# Work to be completed
Could you count the lines in the entries beneath that hold the word "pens"? Respond with the number alone.

═══ Raw data ═══

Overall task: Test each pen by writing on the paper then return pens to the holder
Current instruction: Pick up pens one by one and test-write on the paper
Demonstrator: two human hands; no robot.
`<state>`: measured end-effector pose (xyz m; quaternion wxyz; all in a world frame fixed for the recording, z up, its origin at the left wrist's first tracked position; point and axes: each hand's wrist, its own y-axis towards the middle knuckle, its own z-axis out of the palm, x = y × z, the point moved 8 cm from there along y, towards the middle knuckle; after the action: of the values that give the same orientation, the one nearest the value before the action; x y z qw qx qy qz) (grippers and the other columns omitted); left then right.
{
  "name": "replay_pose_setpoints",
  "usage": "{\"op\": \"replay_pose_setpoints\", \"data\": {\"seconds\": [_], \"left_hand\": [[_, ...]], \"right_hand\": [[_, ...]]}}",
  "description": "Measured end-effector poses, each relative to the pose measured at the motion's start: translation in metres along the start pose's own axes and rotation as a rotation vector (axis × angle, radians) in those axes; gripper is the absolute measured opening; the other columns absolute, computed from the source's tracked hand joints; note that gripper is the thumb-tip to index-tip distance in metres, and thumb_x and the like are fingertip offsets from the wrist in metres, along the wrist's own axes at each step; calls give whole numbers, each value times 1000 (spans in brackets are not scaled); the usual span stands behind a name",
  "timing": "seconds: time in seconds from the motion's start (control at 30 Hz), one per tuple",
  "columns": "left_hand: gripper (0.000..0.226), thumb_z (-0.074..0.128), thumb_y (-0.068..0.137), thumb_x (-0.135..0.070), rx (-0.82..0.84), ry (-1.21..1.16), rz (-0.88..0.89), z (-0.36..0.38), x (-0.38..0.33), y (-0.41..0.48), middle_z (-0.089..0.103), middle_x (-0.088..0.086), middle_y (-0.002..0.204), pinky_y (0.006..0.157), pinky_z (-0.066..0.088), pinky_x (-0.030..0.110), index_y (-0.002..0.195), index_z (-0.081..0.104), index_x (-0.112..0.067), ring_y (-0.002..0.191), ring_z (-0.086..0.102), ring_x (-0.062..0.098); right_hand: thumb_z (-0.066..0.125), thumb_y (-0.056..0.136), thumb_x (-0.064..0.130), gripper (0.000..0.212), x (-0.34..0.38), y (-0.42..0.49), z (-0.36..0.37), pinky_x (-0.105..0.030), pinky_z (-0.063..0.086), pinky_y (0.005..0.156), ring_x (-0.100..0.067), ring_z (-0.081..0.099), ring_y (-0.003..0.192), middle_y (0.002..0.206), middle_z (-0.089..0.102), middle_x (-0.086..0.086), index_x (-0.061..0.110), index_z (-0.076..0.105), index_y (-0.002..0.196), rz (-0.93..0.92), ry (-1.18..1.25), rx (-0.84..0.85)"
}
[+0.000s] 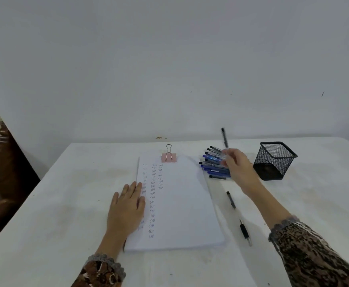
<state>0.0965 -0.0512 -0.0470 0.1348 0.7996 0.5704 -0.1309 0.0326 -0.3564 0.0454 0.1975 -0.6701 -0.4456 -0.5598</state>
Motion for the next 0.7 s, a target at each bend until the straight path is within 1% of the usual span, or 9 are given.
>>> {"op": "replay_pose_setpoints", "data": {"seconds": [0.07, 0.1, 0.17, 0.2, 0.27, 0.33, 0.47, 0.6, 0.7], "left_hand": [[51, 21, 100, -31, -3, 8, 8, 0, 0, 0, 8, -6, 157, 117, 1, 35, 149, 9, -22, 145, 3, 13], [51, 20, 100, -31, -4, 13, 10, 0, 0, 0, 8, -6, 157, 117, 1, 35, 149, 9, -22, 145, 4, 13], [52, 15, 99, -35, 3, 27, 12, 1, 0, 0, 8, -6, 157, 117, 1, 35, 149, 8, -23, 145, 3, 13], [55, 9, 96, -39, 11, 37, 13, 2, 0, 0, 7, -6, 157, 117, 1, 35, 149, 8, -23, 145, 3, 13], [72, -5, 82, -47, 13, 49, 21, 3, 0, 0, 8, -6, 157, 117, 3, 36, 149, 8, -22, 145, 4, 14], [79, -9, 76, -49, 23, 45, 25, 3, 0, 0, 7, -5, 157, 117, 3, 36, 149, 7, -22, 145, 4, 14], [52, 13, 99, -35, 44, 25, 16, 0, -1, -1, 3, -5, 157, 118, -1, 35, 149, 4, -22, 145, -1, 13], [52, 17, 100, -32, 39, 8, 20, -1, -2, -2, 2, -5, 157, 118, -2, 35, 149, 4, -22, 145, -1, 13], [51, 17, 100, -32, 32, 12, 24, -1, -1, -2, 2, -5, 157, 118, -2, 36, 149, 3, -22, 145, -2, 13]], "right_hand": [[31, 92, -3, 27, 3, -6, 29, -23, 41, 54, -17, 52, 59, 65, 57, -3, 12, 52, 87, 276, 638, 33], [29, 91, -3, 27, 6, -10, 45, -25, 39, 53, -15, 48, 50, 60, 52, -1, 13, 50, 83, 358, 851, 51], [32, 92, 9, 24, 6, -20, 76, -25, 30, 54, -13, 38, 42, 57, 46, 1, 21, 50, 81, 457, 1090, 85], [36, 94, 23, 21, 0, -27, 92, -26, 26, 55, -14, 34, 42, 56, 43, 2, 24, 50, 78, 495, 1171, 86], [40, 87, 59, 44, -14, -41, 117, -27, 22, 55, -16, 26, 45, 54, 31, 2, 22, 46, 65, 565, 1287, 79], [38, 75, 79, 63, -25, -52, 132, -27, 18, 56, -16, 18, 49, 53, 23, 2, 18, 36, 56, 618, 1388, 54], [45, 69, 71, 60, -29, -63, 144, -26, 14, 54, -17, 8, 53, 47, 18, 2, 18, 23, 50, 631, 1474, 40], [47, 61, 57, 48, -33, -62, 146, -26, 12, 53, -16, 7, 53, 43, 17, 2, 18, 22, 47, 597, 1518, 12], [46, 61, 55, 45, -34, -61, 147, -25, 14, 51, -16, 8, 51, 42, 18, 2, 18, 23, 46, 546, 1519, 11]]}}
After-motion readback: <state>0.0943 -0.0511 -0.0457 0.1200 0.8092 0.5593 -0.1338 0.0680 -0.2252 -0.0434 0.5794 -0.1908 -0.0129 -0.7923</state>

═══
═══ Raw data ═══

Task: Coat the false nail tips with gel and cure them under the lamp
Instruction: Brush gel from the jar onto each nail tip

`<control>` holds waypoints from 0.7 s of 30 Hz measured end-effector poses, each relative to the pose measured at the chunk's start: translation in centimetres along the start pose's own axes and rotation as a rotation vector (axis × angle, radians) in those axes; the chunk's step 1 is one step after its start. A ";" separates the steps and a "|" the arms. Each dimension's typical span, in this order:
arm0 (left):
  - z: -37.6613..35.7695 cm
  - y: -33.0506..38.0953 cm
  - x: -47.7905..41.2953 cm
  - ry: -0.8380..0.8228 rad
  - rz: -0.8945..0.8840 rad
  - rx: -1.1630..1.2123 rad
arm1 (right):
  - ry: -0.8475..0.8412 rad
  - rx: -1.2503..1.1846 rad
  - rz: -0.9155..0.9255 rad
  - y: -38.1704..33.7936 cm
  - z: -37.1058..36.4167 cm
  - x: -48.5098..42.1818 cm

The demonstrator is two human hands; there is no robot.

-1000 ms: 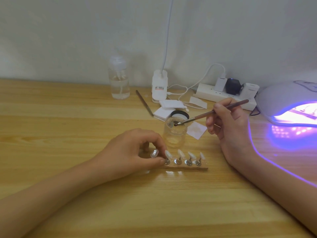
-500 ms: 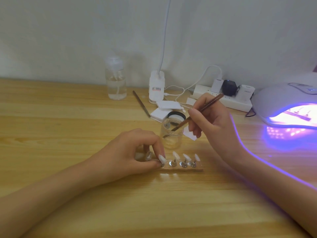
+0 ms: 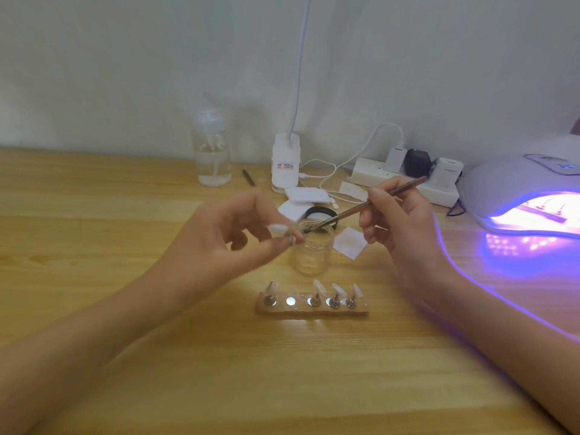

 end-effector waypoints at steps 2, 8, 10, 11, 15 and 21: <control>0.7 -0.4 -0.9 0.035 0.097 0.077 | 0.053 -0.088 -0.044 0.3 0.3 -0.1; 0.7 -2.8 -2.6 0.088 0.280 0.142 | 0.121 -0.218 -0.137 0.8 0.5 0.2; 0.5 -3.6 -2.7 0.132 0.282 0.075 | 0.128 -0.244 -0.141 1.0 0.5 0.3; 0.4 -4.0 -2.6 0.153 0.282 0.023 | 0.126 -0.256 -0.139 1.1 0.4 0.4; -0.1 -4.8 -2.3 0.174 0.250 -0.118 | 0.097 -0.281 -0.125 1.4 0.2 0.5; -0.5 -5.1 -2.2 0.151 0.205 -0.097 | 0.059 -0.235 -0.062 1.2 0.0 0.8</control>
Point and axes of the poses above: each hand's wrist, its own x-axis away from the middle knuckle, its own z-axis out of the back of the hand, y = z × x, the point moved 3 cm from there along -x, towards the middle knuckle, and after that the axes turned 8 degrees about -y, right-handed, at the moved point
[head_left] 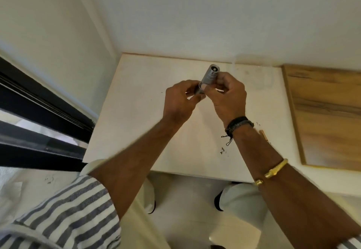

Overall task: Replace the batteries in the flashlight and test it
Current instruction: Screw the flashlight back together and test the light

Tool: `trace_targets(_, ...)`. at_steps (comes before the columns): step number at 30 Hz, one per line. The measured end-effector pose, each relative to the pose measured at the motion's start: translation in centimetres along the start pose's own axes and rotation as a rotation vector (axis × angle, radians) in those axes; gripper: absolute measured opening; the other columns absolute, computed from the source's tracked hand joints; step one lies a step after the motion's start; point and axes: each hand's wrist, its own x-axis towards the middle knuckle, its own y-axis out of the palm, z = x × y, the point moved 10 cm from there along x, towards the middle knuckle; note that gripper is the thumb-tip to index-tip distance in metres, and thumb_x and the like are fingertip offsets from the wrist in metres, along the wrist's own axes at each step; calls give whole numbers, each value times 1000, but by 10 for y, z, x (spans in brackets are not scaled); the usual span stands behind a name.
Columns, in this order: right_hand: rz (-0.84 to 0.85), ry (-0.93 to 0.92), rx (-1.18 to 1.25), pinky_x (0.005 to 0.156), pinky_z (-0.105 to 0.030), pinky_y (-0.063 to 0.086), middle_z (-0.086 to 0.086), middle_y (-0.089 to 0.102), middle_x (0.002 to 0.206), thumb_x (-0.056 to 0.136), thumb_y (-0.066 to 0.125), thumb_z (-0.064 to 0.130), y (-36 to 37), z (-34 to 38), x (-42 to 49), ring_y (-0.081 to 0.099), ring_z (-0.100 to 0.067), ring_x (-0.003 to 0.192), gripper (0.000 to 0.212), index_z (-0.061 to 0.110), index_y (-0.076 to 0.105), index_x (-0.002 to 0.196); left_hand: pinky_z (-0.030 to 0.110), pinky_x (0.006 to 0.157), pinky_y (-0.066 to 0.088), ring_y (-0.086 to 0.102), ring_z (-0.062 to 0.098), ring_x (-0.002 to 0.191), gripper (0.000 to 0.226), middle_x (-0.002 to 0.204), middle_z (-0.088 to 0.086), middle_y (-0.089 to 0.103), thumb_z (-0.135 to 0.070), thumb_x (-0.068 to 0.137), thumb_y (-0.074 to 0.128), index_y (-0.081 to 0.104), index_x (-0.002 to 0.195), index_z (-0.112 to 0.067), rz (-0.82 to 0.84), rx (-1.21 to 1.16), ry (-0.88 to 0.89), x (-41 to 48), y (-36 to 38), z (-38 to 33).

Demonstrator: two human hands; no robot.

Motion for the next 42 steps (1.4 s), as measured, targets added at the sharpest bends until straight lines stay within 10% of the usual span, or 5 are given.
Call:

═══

# Solution to this problem
2